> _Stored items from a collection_
----

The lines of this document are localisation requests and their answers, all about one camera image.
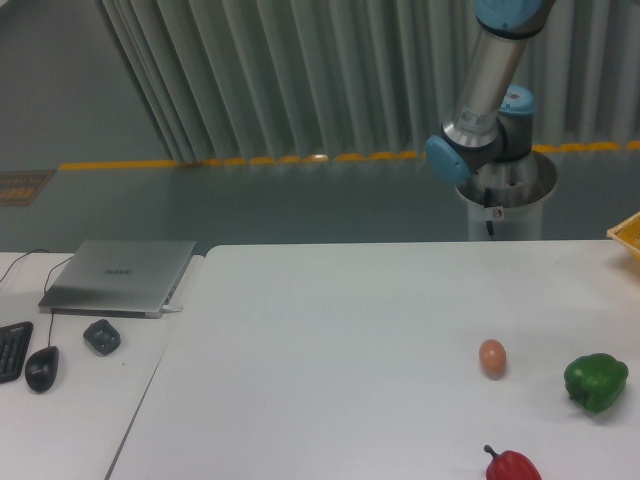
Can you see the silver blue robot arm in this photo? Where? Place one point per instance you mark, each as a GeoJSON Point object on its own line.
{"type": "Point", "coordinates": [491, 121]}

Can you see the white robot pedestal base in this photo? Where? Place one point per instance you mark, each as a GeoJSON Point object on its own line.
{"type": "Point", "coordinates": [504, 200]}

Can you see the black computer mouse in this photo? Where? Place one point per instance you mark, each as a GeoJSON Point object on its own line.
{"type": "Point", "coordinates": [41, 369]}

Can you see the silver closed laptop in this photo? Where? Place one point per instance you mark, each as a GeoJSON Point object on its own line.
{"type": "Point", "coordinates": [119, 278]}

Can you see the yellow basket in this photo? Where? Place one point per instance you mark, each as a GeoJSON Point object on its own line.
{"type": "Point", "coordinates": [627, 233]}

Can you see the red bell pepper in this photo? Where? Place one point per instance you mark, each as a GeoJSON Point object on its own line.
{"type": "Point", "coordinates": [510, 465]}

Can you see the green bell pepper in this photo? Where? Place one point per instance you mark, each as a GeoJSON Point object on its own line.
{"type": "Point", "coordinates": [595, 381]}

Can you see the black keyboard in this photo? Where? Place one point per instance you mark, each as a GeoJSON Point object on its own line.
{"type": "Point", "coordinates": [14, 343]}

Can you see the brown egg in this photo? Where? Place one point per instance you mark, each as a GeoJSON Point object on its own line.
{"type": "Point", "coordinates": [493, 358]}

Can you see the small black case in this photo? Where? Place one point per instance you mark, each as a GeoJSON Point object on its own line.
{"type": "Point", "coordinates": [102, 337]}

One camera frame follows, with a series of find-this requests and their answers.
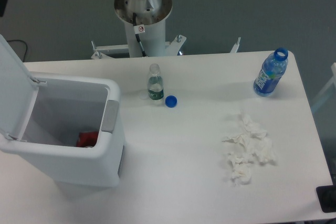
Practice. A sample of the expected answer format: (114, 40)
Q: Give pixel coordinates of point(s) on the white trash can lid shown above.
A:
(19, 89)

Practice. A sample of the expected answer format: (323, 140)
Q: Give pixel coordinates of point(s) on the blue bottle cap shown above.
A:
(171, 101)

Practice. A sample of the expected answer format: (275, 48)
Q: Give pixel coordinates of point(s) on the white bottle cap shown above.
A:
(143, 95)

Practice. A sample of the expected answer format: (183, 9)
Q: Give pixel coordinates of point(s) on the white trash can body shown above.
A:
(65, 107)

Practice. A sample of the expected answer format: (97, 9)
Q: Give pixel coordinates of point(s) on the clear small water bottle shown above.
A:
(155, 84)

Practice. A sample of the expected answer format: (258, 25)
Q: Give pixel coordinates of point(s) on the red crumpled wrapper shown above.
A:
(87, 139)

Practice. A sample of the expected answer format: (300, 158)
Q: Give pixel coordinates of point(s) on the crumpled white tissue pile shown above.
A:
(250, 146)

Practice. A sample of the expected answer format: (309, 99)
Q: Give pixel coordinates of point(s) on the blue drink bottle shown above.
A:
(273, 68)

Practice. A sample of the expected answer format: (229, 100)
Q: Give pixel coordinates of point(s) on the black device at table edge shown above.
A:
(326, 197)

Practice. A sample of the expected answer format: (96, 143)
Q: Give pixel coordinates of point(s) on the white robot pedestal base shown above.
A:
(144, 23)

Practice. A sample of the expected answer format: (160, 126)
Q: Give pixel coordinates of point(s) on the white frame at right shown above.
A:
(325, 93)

----

> _Exercise requirements_
For the data above, give the number of lines in which the word "frame" appears, and nothing more.

> _Answer to the exercise_
2